Imagine embarking on a grand adventure across the mighty Atlantic Ocean on a transatlantic cruise. These voyages have captivated the imaginations of travelers since the days of the ocean liners, offering an array of exciting experiences and the chance to truly unwind as you cross the ocean. But if you are considering a Transatlantic cruise yourself, one question you might be wondering is “How long does it take a cruise ship to cross the Atlantic?”

Cruise ships typically take between 6 to 8 days to cross the Atlantic, but this depends on a number of factors including the speed of the ship and the route taken. 

This article aims to look deeper into that question and explore the various factors that can influence the duration of what is still regarded, even in modern times, as an epic journey.

Starting from the moment you step onboard and sail away, we’ll examine how travel times, itineraries, and even weather can impact the length of your voyage.

Of course, not all transatlantic cruises are the same, making it essential to research and choose the one that best suits your preferences and schedule.

Whether you’re seeking a leisurely two-week sail or are looking to book a more expedited trip, this article will provide insights to help you find the perfect cruise for your next transatlantic adventure.

So, grab a cup of your favorite beverage, sit back, and let’s dive into the captivating world of crossing the Atlantic on a cruise ship.

Oh and full disclosure here. I have a personal interest in this as well, as Morag and I will be taking two Transatlantic cruises this year, but more on that later.

Alan on the deck of Carnival Pride in the middle of the North Sea
Yours Truly In the Middle of the North Sea on Carnival Pride

Factors That Affect the Duration of a Transatlantic Cruise

The duration of a transatlantic cruise can vary depending on several factors, such as the speed of the ship, the distance traveled, and the ports of call along the way.
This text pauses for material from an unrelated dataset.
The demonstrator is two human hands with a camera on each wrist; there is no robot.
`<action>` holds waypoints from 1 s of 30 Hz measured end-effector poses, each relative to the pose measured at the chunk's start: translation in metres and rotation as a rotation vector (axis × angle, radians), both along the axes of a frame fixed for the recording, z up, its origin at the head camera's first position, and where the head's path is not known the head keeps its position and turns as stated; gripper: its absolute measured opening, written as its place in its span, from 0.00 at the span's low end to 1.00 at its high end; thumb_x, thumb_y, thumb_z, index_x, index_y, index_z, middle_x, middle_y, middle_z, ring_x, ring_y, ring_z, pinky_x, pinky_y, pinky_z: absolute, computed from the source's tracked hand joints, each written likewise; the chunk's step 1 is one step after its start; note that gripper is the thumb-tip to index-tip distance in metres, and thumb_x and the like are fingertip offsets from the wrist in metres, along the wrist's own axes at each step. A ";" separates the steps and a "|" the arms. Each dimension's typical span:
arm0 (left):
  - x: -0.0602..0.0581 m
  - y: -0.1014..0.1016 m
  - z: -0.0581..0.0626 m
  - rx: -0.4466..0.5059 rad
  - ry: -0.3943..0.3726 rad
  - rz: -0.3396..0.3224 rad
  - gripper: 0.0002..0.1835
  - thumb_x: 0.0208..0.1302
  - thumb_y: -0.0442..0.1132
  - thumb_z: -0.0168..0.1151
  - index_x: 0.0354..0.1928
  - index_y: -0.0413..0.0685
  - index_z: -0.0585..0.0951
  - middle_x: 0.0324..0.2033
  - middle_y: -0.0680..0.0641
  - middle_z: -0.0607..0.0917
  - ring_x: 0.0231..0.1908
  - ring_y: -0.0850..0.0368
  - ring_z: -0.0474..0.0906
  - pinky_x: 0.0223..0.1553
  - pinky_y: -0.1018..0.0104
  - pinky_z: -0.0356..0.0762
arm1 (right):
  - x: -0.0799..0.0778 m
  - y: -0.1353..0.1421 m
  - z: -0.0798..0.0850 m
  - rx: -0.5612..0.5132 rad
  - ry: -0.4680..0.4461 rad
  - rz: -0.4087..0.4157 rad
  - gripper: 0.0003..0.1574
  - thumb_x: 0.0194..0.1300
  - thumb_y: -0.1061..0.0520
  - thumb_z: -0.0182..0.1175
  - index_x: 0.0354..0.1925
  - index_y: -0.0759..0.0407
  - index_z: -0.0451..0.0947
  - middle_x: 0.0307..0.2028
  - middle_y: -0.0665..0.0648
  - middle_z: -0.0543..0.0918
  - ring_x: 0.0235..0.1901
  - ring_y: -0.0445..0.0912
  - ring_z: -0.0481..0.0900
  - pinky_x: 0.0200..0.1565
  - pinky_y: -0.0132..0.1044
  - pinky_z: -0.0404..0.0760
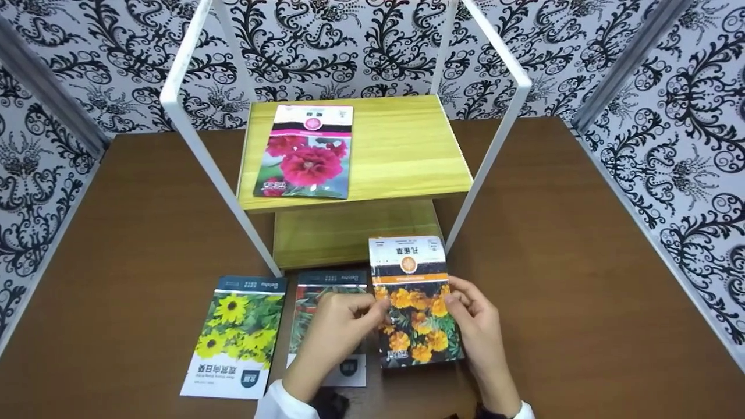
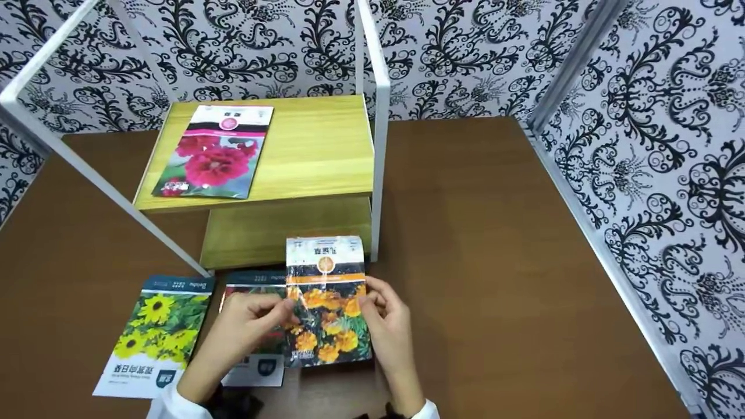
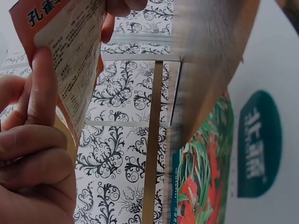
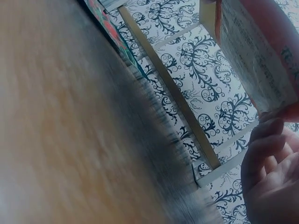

In this section, we’ll explore some of these factors in more detail to give you a better understanding of what to expect on your cruise across the Atlantic.

Speed of the Cruise Ship

The speed of a cruise ship plays a significant role in the duration of a transatlantic crossing. As an example, Cunard’s Queen Mary 2 – a true ocean liner – boasts the ability to cross the Atlantic in just seven days, spending the entire journey at sea.

To put things into perspective, the average speed of a modern cruise ship is around 20 knots, or 23 miles per hour. This means that cruise ships can typically travel 400 to 500 nautical miles in one day.

Ships funnel of Carnival Pride
Full Steam Ahead!

Distance Traveled Across The Atlantic

The actual distance of a transatlantic voyage also has a considerable impact on its duration.

For instance, the distance between New York and Southampton is approximately 3,000 nautical miles. At the average cruise ship speed mentioned earlier, this translates to a journey lasting roughly 6-8 days at sea.

If you were instead traveling between Miami and Southampton, that journey extends to 3800 nautical miles.

Ports of Call

The ports of call included in your cruise itinerary can significantly affect the duration of your transatlantic crossing.

On repositioning cruises – which take place in spring and fall when cruise lines move their ships between seasons – you can normally expect a leisurely journey lasting anywhere from two weeks to a month as they will usually include some ports of call at the beginning and end of the crossing. 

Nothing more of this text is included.